Write down the listing again exactly as it appears below, without its pictures.

——————

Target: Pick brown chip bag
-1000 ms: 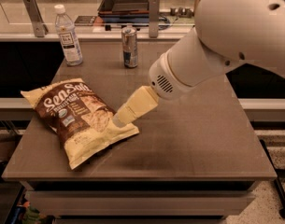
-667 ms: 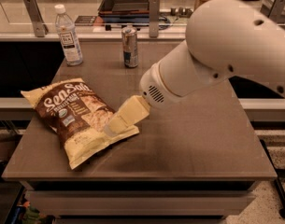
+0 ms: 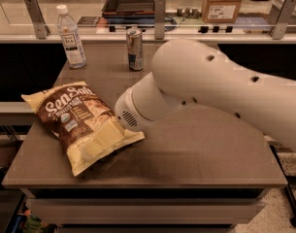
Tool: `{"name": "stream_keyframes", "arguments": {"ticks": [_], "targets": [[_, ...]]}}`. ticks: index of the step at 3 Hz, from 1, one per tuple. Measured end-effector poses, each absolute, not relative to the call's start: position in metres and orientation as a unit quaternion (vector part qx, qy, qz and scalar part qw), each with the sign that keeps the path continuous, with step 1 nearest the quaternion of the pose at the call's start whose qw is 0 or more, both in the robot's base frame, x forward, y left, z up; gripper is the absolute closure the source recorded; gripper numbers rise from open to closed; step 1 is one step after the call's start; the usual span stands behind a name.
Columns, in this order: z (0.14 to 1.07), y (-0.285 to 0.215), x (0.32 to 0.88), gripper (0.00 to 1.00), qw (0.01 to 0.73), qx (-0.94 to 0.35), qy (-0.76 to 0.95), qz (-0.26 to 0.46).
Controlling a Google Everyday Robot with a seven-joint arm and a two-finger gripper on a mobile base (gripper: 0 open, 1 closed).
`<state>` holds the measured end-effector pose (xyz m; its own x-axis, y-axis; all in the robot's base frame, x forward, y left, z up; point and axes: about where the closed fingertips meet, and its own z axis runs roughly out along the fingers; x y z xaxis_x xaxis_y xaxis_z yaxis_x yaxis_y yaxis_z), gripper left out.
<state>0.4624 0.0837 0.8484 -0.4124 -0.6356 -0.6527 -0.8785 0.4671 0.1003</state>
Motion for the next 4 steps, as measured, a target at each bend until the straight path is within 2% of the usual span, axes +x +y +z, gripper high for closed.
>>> {"name": "stream_keyframes", "arguments": {"ticks": [3, 4], "targets": [[0.84, 0.169, 0.459, 0.0, 0.278, -0.503, 0.775, 0.263], [0.841, 0.17, 0.457, 0.17, 0.279, -0.504, 0.774, 0.262]]}}
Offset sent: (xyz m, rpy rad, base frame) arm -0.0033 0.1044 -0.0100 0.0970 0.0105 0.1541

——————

**ANSWER BOX**
Target: Pick brown chip bag
-1000 ms: 
-667 ms: 
+0 ms: 
Tool: `{"name": "stream_keyframes", "arguments": {"ticks": [_], "targets": [[_, ...]]}}`. ticks: index of the step at 3 Hz, from 1, one per tuple. Measured end-effector poses, each absolute, not relative to the call's start: position in metres and orientation as a unit quaternion (vector part qx, qy, qz and scalar part qw), each with the sign that keeps the path continuous, with step 1 nearest the quaternion of the pose at the call's start whose qw is 0 or more, both in the robot's base frame, x forward, y left, z up; gripper is the absolute closure the source recorded; gripper numbers rise from open to closed; step 1 is one step after the call's start; the usual span stands behind a name.
Columns, in this order: z (0.14 to 1.07), y (-0.285 to 0.215), x (0.32 to 0.88), gripper (0.00 to 1.00), qw (0.01 to 0.73), qx (-0.94 to 0.35), qy (-0.76 to 0.95), qz (-0.26 to 0.46).
Controlling a Google Everyday Robot with a seven-joint arm and a two-finger gripper on a mobile base (gripper: 0 open, 1 closed).
`<state>` holds the measured end-effector pose (xyz m; its own x-axis, y-axis; all in the robot's base frame, x forward, y left, z up; point and axes: about where the closed fingertips meet, and its own z axis runs roughly out along the fingers; x y z xaxis_x xaxis_y xaxis_z yaxis_x yaxis_y yaxis_z), gripper left out.
<state>0.4624 0.0837 0.8484 -0.4124 -0.6356 -0.6527 -0.8785 0.4671 0.1003</state>
Motion for the next 4 steps, as measured, a target at each bend until the straight path is within 2% of the usual span, axes +x +y +z, gripper high for closed.
>>> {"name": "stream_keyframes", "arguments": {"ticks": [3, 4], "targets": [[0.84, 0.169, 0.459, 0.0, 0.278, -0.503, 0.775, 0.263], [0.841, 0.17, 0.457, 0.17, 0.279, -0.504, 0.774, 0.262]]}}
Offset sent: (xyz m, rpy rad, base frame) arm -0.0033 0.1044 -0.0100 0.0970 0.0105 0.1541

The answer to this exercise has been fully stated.